Il Sappe dopo le richieste di condanna per poliziotti penitenziari del carcere di Bari: «Non fu tortura»

Se si «vogliono punire i poliziotti per un’azione deprecabile avvenuta in una situazione di estremo pericolo e di stress lo facciano pure, però non parliamo di tortura che nulla ha a che fare con quanto accaduto quella maledetta notte». Lo afferma il segretario del Sindacato autonomo di polizia penitenziaria (Sappe), Federico Pilagatti, dopo le undici richieste di condanna, dagli otto anni di reclusione a una sanzione pecuniaria di 60 euro, formulate nei giorni scorsi dal procuratore aggiunto di Bari, Giuseppe Maralfa, nel processo che vede imputati, tra gli altri, cinque agenti della polizia penitenziaria per le presunte torture commesse a danno di un detenuto psichiatrico che aveva dato fuoco a un materasso nella sua cella del carcere di Bari il 27 aprile del 2022.

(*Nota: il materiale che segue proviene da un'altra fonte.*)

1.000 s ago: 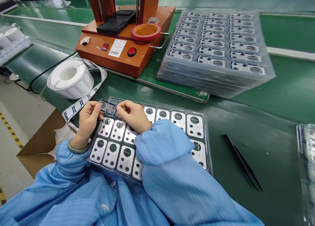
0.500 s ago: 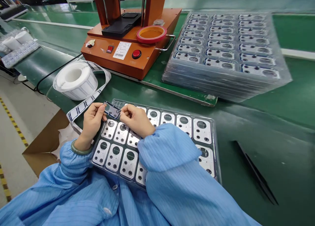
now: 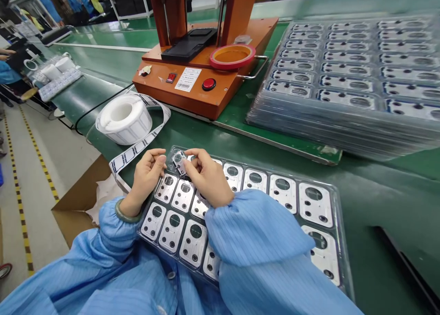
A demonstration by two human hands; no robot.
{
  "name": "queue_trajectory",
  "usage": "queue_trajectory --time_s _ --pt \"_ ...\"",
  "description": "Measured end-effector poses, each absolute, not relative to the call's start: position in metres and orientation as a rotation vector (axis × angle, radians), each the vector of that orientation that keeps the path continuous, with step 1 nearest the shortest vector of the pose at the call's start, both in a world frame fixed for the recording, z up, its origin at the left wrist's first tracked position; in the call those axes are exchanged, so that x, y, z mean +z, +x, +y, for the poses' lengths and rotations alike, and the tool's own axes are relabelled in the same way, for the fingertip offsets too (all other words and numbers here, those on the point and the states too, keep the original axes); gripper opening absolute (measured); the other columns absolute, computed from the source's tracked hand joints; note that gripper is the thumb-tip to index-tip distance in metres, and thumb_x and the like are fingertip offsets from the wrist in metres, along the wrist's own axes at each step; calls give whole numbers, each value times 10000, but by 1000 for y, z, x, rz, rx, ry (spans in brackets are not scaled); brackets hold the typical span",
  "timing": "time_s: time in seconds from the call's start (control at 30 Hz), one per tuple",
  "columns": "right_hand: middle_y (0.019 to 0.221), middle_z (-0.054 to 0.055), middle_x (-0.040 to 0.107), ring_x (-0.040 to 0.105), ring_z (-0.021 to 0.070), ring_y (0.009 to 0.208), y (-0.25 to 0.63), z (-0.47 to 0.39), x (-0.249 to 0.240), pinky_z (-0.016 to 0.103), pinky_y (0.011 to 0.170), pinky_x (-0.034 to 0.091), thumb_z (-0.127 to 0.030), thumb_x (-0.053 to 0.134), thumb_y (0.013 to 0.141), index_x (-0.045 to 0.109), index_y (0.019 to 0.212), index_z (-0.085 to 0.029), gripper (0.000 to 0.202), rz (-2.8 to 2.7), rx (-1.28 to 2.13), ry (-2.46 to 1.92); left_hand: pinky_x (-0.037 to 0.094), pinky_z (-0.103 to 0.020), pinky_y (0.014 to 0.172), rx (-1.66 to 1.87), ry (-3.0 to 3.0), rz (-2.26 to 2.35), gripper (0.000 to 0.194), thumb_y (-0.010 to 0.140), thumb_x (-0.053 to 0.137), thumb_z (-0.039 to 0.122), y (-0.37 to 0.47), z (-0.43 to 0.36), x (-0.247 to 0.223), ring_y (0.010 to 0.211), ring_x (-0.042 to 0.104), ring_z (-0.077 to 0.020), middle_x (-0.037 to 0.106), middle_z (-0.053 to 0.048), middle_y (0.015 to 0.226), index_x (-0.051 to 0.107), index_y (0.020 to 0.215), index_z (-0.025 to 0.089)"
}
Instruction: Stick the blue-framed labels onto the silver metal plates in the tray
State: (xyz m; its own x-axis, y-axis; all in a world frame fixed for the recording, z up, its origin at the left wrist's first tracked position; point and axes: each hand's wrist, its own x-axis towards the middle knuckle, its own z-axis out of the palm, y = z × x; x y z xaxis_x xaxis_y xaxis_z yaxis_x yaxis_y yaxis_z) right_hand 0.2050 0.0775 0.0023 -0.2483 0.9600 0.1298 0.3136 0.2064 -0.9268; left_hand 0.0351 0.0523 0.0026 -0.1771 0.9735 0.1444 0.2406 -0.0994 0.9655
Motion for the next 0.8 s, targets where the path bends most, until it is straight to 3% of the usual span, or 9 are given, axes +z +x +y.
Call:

Per Pilagatti «la grossa violazione che sarebbe stata fatta dai poliziotti (secondo i regolamenti penitenziari) sarebbe stata quella di essere intervenuti per salvare la vita al detenuto, nonché aprire i 130 ristretti della sezione per portarli al sicuro mentre il fumo aveva invaso tutta la sezione, non aspettando i rinforzi a partire dal comandante di reparto e il personale fuori servizio».

Il segretario del Sappe evidenzia che «forse alla fine i più umani di tutti potrebbero essere proprio quei poliziotti che violando la legge hanno salvato la vita ad un detenuto ed evitato una sanguinosa rivolta e che hanno sbagliato sotto l’effetto di uno stress inimmaginabile per chiunque, ma sicuramente hanno evitato il peggio per tutti».

Il sindacato, conclude Pilagatti, si aspettava «che oltre al video in cui si vedono i poliziotti scalciare il detenuto, si risalisse anche ad eventuali responsabilità di chi avrebbe stabilito la collocazione del detenuto con seri problemi psichiatrici nella seconda sezione».